Она читает книжку о Суффолке. Объемистый труд по социальной истории, любовно составленный автором на основании сотни высокопарных интервью с престарелыми крестьянами. Лили нравится примерять на себя эту укорененность, эти тяжелые доспехи оседлости, но она знает: к ней это не относится. Она заходит в магазин, размышляя о том, что на самом деле ей больше бы пристало жить в штетле, собственноручно сворачивая голову курам. Вспоминает о девочках - младшая в лагере для трудных подростков, старшая катается на лыжах. Думает о том, крепки ли узы, связывающие ее с дочерьми? Они ослабли. Девочки почти взрослые. Ее труд завершен. Теперь она с полным правом может исполнить все свои визгливые угрозы "сдать материнский значок".
Никого из нас не было ни во Фликсборо, ни на площади Красного Льва - где тоже устраивались концерты. Есть много способов умереть: обуглиться и выпасть в осадок под действием химических реактивов или угодить под дубинку правопорядка - не так уж важно, какой из них заявит на тебя права. Изюм - с роскошной средиземноморской красоткой на коробке - 5 пенсов. Апельсин - 3 пенса. Хрустящие хлебцы - 23 пенса. Шесть кусочков сыра - 18 пенсов. Банка светлого пива "Топ Дек" и лайм - 10 пенсов. Итого - 59 пенсов. Неплохо. Еще останется на такси от Снейпа до Саксмандхема, и тогда ей не придется надевать теплое белье на обратном пути. Итого - 59 пенсов.

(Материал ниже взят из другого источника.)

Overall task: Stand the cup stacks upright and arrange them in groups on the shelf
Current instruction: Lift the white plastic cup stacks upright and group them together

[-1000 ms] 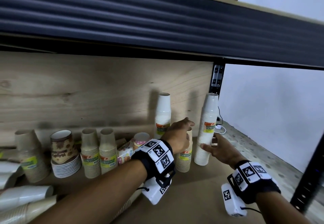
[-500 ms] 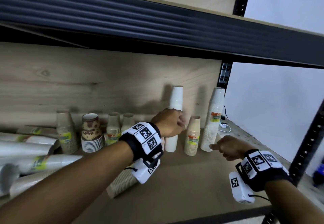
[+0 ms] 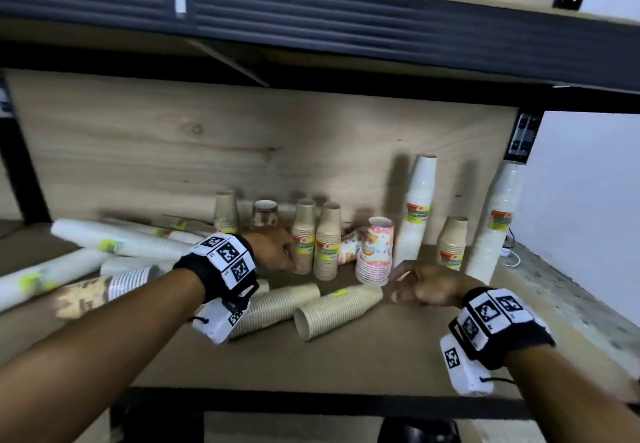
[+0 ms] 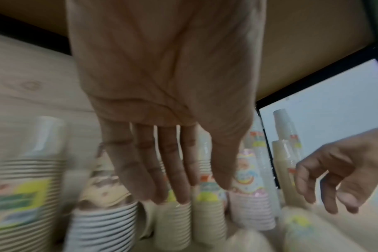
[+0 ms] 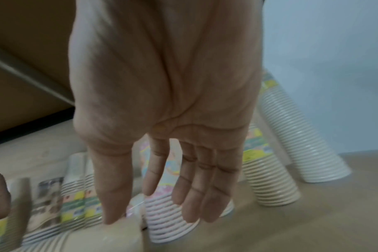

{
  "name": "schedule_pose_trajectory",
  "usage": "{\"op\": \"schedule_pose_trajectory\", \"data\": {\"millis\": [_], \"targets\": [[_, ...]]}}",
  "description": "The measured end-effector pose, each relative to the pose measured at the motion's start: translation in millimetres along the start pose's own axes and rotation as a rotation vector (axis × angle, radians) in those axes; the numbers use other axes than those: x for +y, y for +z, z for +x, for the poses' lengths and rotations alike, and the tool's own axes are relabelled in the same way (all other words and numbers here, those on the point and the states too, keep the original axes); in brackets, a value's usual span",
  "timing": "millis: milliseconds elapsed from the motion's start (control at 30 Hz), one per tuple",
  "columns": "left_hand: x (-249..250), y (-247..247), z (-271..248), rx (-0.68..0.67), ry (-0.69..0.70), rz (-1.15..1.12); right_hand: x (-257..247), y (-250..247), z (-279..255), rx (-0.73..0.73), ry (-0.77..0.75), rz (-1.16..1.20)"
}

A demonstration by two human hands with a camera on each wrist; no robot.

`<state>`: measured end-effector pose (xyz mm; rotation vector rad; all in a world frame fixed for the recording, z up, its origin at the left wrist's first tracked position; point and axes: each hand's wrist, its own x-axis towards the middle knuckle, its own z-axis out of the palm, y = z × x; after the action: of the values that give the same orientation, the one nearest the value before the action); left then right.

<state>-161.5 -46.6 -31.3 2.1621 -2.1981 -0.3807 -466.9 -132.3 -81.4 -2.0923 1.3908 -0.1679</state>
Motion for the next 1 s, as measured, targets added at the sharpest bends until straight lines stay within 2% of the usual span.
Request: {"op": "schedule_pose_trajectory", "data": {"millis": [100,200,300,467,667,833,933,1000], "targets": [[-14.7,11.3,-10.6,-0.116,-0.012,-0.025,-20.8,13.4,9.2,-0.039,-0.066,-0.098],[-13.8,20.7,-14.1,-0.148,0.014,-0.012,-42.7,22.1,14.3,-0.087,-0.105,-0.258],[-6.4,24.9,-11.8,-0.206,0.046,-0.017,-52.9,26.2,16.7,-0.121,-0.088,-0.320],[5.9,29.7,-5.4,-0.203,0.102,0.184,-47.9,26.4,13.4,-0.165,-0.044,-0.261],[8.9,20.8,4.5,-0.190,0.102,0.185,-26.6,17.5,-3.7,-0.193,-0.013,-0.127],[19.9,3.5,16.2,-0.134,0.123,-0.012,-7.0,-4.3,-26.1,-0.226,0.063,0.014],[33.4,1.5,27.6,-0.026,0.199,-0.137,10.3,-27.4,-38.5,-0.168,0.073,0.115],[46.9,3.2,36.9,-0.002,0.249,-0.275,18.4,-45.6,-51.8,-0.087,0.073,0.200]]}}
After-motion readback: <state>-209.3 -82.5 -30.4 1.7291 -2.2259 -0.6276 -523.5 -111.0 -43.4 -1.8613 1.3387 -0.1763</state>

"Что-нибудь еще?" - спрашивает почти безбровая девушка за кассой. Что это? Местное врожденное уродство? Безбровость. Какая мерзость.
"Простите?"
"Возьмете что-нибудь еще или вы уже все взяли?"
Лили понимает, что девушка произнесла эту длинную фразу из-за ее американского акцента.
Наверно, она приняла меня за туристку. Господи! Эта шоколадка выглядит очень соблазнительно. По одной вдень. Шоколад с нугой и тянучкой. М-м-м. Мне этого нельзя. Я езжу на велосипеде, чтобы стать стройнее, здоровее, сексуальнее. Чтобы заниматься любовью на свежем воздухе. Я не делала этого со школьных времен, когда расцарапала задницу кольцом и под белыми трусиками текла кровь.
"И батончик "Марса"". - Черт побери, я уже съела его глазами.
Она подходит к своему велосипеду и прячет покупки в контейнер, аккуратно рассовывая их между носками, ночной рубашкой и курткой. По-прежнему пасмурно, но, похоже, дождя не будет. Она поднимает глаза, чтобы проверить, там ли еще безбровый мужчина, видит ли он, как ловко и спортивно она складывает вещи. Но его уже нет, вместо него грушевидная женщина лет шестидесяти с волосами цвета слоновой кости и химической завивкой.
"Поднеси к ней спичку, - язвительно думает Лили, - и случится мини-Фликсборо".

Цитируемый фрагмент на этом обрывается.